Source material:
━━━━━━━━
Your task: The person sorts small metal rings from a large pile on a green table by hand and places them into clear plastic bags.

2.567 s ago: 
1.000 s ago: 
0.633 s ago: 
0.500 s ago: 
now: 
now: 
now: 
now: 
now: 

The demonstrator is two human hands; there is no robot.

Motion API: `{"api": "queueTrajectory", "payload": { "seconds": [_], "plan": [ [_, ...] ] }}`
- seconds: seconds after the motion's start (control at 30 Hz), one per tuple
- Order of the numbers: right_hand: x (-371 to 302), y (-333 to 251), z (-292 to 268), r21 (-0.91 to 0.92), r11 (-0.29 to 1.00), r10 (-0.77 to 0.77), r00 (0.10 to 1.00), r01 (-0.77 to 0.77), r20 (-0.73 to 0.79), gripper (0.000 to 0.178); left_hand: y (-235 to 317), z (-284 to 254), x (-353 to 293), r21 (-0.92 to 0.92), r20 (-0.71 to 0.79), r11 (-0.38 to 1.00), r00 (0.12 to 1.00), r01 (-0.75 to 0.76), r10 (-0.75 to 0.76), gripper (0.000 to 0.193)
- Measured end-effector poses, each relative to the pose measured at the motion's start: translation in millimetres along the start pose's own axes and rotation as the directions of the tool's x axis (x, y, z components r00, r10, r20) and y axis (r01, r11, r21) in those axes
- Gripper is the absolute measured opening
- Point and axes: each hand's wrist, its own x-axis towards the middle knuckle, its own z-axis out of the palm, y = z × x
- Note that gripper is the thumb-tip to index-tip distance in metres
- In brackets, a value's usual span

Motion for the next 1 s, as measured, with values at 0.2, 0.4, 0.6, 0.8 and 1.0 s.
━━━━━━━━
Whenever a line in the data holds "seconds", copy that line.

Motion API: `{"api": "queueTrajectory", "payload": { "seconds": [_], "plan": [ [_, ...] ] }}`
- seconds: seconds after the motion's start (control at 30 Hz), one per tuple

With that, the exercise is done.